Segment Open

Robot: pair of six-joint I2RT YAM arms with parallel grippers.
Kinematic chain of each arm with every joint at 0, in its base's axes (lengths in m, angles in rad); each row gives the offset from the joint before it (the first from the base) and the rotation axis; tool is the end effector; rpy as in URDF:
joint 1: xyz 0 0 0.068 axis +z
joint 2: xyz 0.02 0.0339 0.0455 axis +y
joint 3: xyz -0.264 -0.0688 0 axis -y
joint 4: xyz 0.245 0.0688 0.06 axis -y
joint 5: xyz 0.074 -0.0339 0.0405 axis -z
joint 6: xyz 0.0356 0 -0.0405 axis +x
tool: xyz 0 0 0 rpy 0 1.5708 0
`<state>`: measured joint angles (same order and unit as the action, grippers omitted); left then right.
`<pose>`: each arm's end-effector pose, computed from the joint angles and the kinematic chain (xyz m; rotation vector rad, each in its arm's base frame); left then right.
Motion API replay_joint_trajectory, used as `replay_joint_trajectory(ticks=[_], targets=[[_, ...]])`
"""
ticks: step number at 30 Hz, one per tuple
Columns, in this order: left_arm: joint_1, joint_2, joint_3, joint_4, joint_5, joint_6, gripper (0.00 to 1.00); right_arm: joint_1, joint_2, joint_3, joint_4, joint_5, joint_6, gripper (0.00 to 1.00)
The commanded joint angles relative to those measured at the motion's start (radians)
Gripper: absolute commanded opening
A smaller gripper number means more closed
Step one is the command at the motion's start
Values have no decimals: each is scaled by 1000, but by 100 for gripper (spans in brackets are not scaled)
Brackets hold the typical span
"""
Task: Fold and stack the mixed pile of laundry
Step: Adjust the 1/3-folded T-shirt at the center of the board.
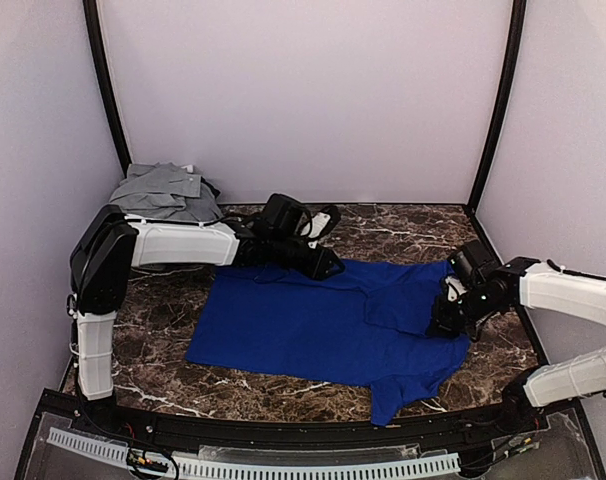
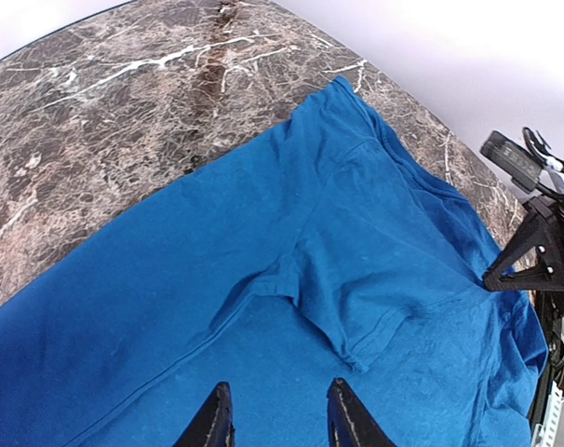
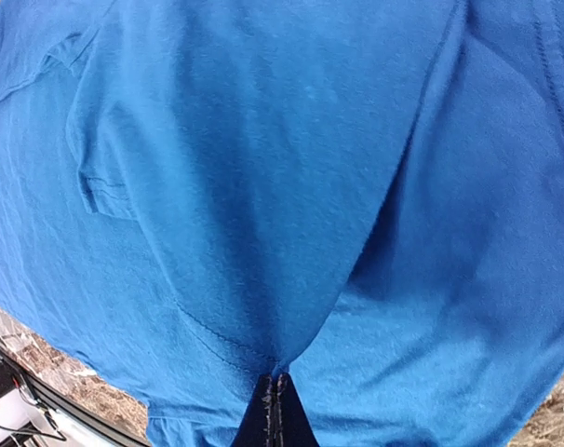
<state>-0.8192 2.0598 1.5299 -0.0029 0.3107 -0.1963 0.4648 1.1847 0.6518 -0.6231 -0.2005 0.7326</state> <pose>0.3189 -0.3572 0.2197 0.8648 2.0416 -0.9156 0.1809 0.0987 0.1856 0.3212 2.8374 0.5758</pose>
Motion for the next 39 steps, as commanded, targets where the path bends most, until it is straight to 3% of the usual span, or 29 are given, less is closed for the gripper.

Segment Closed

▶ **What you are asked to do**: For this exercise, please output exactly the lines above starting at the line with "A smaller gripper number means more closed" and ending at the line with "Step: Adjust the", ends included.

▶ **Output**:
A smaller gripper number means more closed
Step one is the command at the motion's start
Values have no decimals: each is scaled by 1000, but by 100 for gripper (spans in brackets are not scaled)
Brackets hold the typical span
"""
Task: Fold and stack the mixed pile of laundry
Step: Adjust the 1/3-folded T-shirt at the center of the board.

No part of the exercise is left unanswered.